PALERMO – Non ci stanno i Centri di dialisi e tornano a fare sentire forte il proprio dissenso rispetto all’ipotesi dell’imminente firma di un decreto, da parte dell’assessore regionale alla Salute Daniela Faraoni, che metterebbe nero su bianco quanto comunicato dal dirigente Salvatore Iacolino durante l’ultima riunione con i rappresentanti dei laboratori di analisi, dei centri di diagnostica, nefrologia e fisioterapia: i 16 milioni di euro in più per il sistema, pari al 3,5% previsto dai parametri nazionali inderogabili per il piano di rientro che vincola la Regione e al cospetto dei problemi emersi per il nuovo tariffario nazionale, sono stati messi a disposizione solo dell’aggregato 315 milioni, di cui fanno parte Laboratori analisi, riabilitazione. Non un euro per i Centri di dialisi.
“Ci sentiamo traditi”
La nota di un cartello di realtà sanitarie (Ascea, Adip, ADS e Arcade) arriva dopo diversi giorni dal faccia a faccia andato in scena in assessorato. Il nodo del mancato trasferimento di risorse a questa particolare branca ‘salvavita’ è stato raccontato da LiveSicilia e ora i diretti interessati vengono allo scoperto. “Siamo esterrefatti e basiti – protestano le sigle rappresentanti dei Centri dialisi – Ci sentiamo traditi dopo tanto lavoro fatto assieme agli uffici dell’assessorato alla Salute nel corso di una quindicina di incontri, a questo punto buttati al vento”.

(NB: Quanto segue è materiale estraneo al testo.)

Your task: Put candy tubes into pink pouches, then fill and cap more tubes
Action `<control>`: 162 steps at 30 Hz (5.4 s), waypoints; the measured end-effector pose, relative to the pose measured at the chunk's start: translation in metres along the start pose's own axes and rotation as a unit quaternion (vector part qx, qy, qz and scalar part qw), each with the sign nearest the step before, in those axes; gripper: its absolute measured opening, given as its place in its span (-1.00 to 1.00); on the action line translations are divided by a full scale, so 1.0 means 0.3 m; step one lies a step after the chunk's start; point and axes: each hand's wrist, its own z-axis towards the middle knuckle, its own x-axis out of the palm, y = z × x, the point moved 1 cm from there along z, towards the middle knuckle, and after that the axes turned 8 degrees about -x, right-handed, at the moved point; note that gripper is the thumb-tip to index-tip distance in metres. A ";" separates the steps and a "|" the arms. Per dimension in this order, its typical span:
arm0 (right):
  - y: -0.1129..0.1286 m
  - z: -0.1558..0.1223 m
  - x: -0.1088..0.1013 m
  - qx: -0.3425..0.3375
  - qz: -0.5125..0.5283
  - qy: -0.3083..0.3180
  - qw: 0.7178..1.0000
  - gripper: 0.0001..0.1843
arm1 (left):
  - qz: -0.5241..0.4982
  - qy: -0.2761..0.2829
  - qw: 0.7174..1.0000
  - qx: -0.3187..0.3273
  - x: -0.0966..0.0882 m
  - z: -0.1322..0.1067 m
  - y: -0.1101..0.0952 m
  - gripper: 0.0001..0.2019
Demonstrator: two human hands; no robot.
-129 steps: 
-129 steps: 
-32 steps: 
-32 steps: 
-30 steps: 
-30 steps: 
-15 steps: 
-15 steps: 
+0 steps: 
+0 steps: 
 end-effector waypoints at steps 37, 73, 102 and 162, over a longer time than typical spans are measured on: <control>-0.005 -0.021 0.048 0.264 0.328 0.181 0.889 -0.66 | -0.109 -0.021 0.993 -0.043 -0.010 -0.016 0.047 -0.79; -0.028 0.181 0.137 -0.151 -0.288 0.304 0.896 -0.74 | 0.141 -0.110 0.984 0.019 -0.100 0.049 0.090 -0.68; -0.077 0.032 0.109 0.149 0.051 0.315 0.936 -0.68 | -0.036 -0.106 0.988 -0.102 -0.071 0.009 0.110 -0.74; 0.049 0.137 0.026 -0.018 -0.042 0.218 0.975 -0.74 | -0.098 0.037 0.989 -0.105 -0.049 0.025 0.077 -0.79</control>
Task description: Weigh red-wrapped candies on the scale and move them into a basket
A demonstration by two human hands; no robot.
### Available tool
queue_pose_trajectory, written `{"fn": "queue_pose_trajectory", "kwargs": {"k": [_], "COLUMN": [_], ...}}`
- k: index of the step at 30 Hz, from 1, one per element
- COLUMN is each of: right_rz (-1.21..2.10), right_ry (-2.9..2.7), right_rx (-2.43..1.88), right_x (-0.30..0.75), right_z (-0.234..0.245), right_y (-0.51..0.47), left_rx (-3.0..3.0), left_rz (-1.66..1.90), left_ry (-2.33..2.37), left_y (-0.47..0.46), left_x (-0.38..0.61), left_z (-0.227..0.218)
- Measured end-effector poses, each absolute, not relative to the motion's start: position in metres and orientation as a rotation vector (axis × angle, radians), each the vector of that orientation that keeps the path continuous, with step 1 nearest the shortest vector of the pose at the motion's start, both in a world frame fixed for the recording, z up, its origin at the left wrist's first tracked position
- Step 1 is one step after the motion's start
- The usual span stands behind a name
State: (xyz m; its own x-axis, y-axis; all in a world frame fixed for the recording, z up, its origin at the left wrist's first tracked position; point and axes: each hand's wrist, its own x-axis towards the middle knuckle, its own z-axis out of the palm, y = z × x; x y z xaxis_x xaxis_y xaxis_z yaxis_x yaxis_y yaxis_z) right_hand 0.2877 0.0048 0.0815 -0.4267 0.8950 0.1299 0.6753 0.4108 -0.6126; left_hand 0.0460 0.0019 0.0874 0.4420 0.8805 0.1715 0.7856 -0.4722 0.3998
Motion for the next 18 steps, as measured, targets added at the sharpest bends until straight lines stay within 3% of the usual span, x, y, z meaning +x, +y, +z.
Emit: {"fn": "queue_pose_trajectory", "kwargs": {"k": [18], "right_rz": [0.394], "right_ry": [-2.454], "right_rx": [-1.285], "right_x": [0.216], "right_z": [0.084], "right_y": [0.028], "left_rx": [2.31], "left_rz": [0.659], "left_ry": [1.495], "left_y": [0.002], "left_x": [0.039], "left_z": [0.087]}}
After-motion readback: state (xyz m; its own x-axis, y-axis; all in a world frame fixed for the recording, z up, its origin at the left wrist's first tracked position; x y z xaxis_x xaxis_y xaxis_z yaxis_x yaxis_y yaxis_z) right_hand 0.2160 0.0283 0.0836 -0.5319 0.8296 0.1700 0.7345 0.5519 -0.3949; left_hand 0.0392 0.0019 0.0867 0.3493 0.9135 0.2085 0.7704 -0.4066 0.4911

“Con i tecnici avevamo avviato un percorso e pensavamo fosse ormai in dirittura d’arrivo, con una previsione di tetto al 50% per le due tariffe relative alle metodiche emodiafiltrative per il biennio 2025-2026 come fase di transizione verso la chiusura del piano di rientro sanitario che impedisce alla Regione di investire nel sistema – si legge nella nota -. E invece quel pur minimo aumento del 3,5% che avevamo concordato in una logica di collaborazione con la Regione non ci viene garantito ulteriormente. Il sistema è in tilt”.
Per Ascea, Adip, ADS e Arcade il 3,5% in più, previsto dalla normativa nazionale quale aumento per tutto il comparto della convenzionata esterna, si traduce in 3,6 milioni di euro per la Dialisi, con l’aggregato che passerebbe quindi dagli attuali 102 milioni a 105,6 milioni di euro, cifra ben distante dai 110 milioni di euro del 2022 e dall’obiettivo a medio termine di 115 milioni di euro.
Le sigle chiedono di incontrare Faraoni
“Abbiamo chiesto 10 giorni fa un incontro urgente con l’assessore Faraoni e confidiamo che questo si faccia al più presto alla luce delle novità ascoltate in riunione l’ultima volta. Probabilmente c’è stato qualche difetto di comunicazione all’interno del dipartimento tra i vari livelli coinvolti nelle trattative. Chiediamo all’Assessore di interloquire con le associazioni che rappresentano i Centri di dialisi. Fermiamoci finché siamo in tempo,per evitare gravi problemi alle nostre strutture con ripercussioni dolorose nei confronti dei pazienti e della nostra missione salvavita”.